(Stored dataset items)
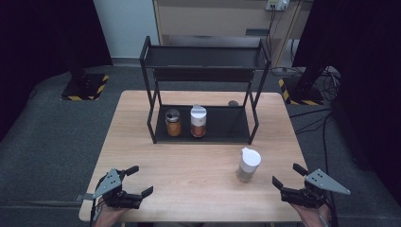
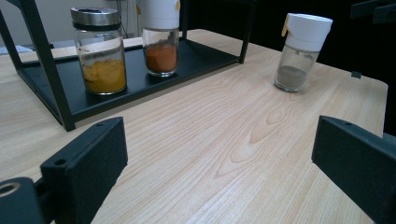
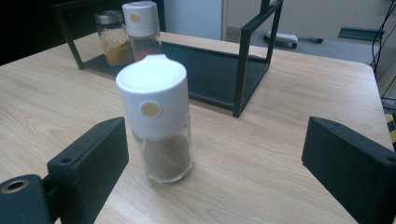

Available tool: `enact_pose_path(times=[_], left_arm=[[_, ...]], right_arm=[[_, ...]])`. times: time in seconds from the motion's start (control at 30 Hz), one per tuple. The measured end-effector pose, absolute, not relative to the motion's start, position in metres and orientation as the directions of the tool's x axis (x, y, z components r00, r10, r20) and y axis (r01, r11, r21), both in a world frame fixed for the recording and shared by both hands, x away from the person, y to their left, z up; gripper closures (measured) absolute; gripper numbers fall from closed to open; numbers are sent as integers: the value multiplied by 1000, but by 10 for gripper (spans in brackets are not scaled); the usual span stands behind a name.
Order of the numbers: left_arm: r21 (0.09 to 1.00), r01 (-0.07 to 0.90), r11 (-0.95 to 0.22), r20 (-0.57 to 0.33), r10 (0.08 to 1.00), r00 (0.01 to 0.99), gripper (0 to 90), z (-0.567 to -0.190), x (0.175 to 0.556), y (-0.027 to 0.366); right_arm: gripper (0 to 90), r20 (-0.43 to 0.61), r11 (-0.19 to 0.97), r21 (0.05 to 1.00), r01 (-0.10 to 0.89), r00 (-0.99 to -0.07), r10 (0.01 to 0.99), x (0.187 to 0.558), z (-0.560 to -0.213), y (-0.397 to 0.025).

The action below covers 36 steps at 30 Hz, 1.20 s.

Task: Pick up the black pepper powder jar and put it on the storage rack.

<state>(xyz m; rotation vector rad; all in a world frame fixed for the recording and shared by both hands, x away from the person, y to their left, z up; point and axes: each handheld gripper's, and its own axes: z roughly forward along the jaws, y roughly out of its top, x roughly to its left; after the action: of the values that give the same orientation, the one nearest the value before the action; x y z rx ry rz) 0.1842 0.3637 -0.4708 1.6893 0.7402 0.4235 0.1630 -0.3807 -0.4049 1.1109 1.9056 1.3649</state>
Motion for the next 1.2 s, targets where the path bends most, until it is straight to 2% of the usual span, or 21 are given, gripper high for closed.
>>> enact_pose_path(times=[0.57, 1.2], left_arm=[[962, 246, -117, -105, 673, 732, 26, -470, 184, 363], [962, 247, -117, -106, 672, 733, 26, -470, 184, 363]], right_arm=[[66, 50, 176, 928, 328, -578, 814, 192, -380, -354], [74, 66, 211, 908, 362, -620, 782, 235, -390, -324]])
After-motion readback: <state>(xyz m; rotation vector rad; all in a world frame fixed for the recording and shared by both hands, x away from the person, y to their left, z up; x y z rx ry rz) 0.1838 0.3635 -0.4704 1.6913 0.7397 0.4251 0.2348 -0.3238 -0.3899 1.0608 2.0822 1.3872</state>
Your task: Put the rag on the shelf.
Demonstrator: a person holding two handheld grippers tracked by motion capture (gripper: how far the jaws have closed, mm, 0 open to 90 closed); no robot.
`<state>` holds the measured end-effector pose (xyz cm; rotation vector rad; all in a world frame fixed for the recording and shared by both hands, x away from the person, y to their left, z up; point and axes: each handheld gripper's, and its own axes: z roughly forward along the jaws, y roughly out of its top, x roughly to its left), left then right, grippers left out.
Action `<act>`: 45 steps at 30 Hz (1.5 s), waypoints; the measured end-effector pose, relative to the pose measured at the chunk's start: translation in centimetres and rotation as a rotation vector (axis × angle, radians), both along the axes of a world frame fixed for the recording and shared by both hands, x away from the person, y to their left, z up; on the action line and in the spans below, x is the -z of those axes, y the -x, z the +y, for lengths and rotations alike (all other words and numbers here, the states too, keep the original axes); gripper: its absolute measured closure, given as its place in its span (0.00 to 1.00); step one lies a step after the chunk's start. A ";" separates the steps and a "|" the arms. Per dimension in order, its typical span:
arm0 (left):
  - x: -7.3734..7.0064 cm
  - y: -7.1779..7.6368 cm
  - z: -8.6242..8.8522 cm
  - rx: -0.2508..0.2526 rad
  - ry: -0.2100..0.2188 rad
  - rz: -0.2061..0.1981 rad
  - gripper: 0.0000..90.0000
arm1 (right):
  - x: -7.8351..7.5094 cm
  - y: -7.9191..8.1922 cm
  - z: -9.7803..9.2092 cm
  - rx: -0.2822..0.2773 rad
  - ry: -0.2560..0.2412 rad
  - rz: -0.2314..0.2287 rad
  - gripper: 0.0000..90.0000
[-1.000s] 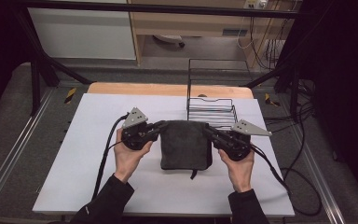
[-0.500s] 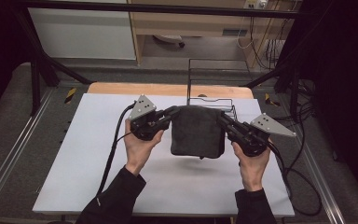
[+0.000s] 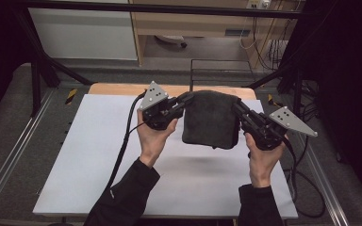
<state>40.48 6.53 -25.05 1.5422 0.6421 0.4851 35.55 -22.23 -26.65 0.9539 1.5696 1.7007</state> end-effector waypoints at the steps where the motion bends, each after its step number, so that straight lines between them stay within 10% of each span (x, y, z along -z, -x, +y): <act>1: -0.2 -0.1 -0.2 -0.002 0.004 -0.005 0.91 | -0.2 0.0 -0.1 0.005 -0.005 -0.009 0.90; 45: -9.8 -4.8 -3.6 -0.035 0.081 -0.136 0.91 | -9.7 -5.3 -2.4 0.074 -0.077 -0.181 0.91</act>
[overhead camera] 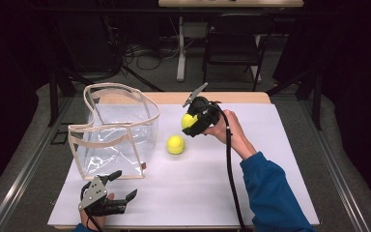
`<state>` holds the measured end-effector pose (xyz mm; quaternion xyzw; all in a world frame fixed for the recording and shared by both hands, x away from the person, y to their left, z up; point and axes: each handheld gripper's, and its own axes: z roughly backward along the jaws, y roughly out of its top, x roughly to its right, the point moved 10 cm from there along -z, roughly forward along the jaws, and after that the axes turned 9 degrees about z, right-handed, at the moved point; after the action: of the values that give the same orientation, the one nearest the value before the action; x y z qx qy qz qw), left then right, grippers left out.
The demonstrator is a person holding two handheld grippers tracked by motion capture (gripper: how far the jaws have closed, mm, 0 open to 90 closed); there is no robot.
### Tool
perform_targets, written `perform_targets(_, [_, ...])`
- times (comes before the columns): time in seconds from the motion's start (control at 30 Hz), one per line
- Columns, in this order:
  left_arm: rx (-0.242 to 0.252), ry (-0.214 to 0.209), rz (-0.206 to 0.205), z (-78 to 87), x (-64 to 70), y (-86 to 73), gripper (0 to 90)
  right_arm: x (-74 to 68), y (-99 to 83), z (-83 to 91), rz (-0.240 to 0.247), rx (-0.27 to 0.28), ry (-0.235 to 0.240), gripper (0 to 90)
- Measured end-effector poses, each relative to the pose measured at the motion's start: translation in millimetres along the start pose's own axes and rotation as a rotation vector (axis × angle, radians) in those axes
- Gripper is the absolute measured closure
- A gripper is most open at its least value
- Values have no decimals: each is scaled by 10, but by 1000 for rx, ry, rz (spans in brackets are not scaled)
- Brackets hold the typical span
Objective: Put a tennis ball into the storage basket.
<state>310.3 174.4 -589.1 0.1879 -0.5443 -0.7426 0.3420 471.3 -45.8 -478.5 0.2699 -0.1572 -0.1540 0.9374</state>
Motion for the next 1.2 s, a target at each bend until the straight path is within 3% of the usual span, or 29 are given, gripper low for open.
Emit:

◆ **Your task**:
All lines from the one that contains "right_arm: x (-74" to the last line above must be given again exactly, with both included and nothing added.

◆ **Solution for this problem**:
  right_arm: x (-74 to 68), y (-99 to 83), z (-83 to 91), rz (-0.240 to 0.247), rx (-0.27 to 0.28), ry (-0.235 to 0.240), gripper (0 to 90)
- Measured end-effector poses, each relative to the pose measured at the motion's start: translation in millimetres along the start pose's own axes and rotation as a rotation vector (axis × angle, radians) in those axes
- Gripper is the absolute measured closure
- A gripper is most open at its least value
- Values have no decimals: each is scaled by 10, but by 1000 for rx, ry, rz (spans in brackets are not scaled)
- Brackets hold the typical span
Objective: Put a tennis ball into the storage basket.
<state>310.3 174.4 -589.1 0.1879 -0.5443 -0.7426 0.3420 471.3 -45.8 -478.5 0.2699 -0.1572 -0.1540 0.9374</state>
Motion for the next 1.2 s, a target at each bend until the straight path is within 3% of the usual span, or 29 are given, gripper low for open.
Emit:

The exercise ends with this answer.